## What you should do
Please return the full listing exactly as written, with the images removed.

## Material provided

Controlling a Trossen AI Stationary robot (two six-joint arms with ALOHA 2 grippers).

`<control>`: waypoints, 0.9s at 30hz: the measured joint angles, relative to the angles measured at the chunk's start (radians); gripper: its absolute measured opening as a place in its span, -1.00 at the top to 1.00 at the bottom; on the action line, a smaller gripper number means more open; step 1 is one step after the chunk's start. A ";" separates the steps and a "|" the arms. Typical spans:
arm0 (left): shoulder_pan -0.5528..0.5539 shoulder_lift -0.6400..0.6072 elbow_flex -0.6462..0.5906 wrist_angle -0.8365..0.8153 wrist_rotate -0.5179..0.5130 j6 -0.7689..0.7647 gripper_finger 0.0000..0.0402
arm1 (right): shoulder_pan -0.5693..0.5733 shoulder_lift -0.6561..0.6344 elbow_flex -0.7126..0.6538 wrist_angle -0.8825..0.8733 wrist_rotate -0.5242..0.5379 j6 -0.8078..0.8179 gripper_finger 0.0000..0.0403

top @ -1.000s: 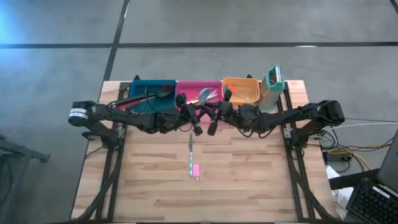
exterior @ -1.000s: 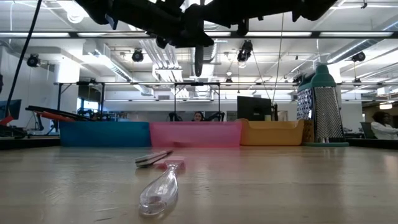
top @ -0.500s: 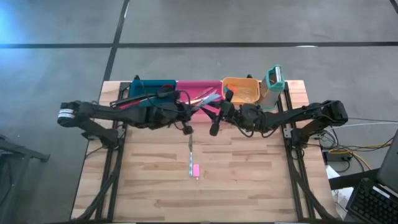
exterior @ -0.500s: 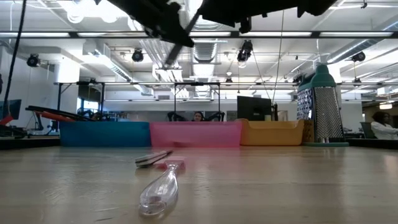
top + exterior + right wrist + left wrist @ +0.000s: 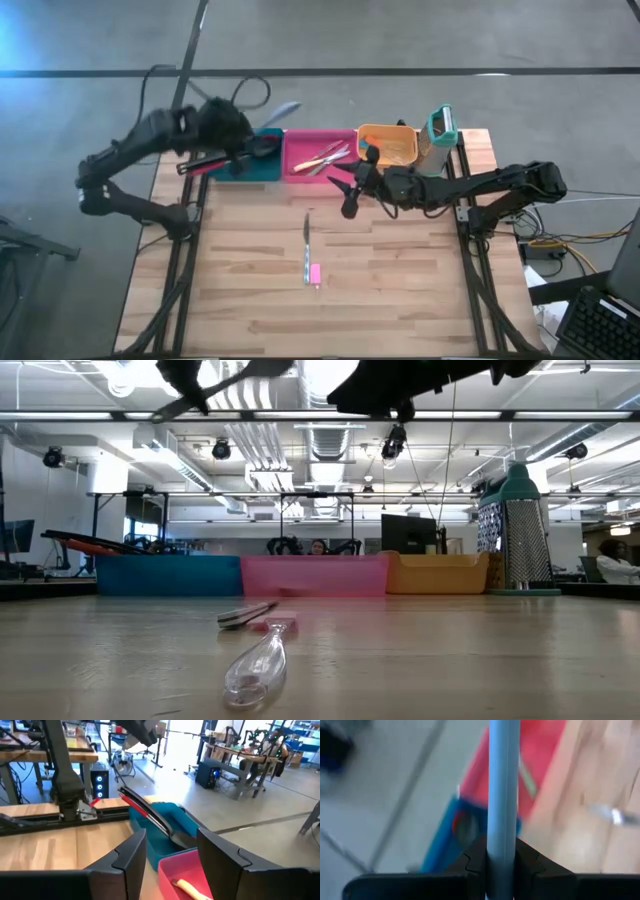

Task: Pick & Place Kitchen Items
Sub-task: Put the gray serving spoon into the blue bin

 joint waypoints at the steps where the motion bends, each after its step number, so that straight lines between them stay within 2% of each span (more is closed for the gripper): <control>1: 0.053 0.022 0.039 -0.085 0.040 0.002 0.74 | 0.000 0.001 0.000 -0.004 0.000 0.000 0.18; 3: 0.164 0.066 0.095 -0.223 0.122 0.021 0.74 | 0.000 0.002 0.000 -0.004 -0.001 -0.001 0.19; 6: 0.322 0.128 0.130 -0.348 0.208 0.100 0.74 | -0.001 0.002 0.000 -0.003 -0.001 -0.001 0.22; 11: 0.496 0.210 0.110 -0.349 0.365 0.106 0.74 | -0.003 0.002 0.000 -0.032 -0.002 -0.001 0.25; 15: 0.559 0.268 0.085 -0.350 0.405 0.123 0.74 | -0.003 0.002 0.000 -0.073 -0.002 0.005 0.27; 23: 0.593 0.427 0.020 -0.348 0.549 0.189 0.74 | -0.003 0.002 0.000 -0.108 -0.004 0.008 0.28; 27: 0.617 0.456 -0.044 -0.345 0.527 0.218 0.74 | -0.003 0.002 -0.002 -0.113 -0.003 0.009 0.26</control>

## Written reply
Controlling a Trossen AI Stationary robot (two six-joint arms with ALOHA 2 grippers).

`<control>`: waypoints, 0.9s at 30hz: the measured joint angles, relative to the angles measured at the chunk's start (radians); gripper: its absolute measured opening as a place in its span, -1.00 at the top to 1.00 at the bottom; on the action line, a smaller gripper number means more open; step 1 is one step after the chunk's start. A ";" separates the steps and a "|" the arms. Typical spans:
arm0 (left): shoulder_pan -0.5528..0.5539 shoulder_lift -0.6400..0.6072 elbow_flex -0.6462..0.5906 wrist_angle -0.8365..0.8153 wrist_rotate -0.5179..0.5130 j6 -0.7689..0.7647 gripper_finger 0.0000..0.0402
arm1 (right): shoulder_pan -0.5693..0.5733 shoulder_lift -0.6561..0.6344 elbow_flex -0.7126..0.6538 wrist_angle -0.8825..0.8733 wrist_rotate -0.5242..0.5379 j6 -0.8078..0.8179 gripper_finger 0.0000..0.0403

top @ -1.000s: 
exterior @ -1.000s: 
top @ -0.500s: 
exterior @ -0.500s: 
top + exterior + right wrist + left wrist @ +0.000s: 

Task: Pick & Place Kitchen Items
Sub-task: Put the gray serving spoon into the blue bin

 joint waypoints at the steps where the motion bends, each after its step number, so that straight lines between them stay within 2% of each span (more is closed for the gripper): <control>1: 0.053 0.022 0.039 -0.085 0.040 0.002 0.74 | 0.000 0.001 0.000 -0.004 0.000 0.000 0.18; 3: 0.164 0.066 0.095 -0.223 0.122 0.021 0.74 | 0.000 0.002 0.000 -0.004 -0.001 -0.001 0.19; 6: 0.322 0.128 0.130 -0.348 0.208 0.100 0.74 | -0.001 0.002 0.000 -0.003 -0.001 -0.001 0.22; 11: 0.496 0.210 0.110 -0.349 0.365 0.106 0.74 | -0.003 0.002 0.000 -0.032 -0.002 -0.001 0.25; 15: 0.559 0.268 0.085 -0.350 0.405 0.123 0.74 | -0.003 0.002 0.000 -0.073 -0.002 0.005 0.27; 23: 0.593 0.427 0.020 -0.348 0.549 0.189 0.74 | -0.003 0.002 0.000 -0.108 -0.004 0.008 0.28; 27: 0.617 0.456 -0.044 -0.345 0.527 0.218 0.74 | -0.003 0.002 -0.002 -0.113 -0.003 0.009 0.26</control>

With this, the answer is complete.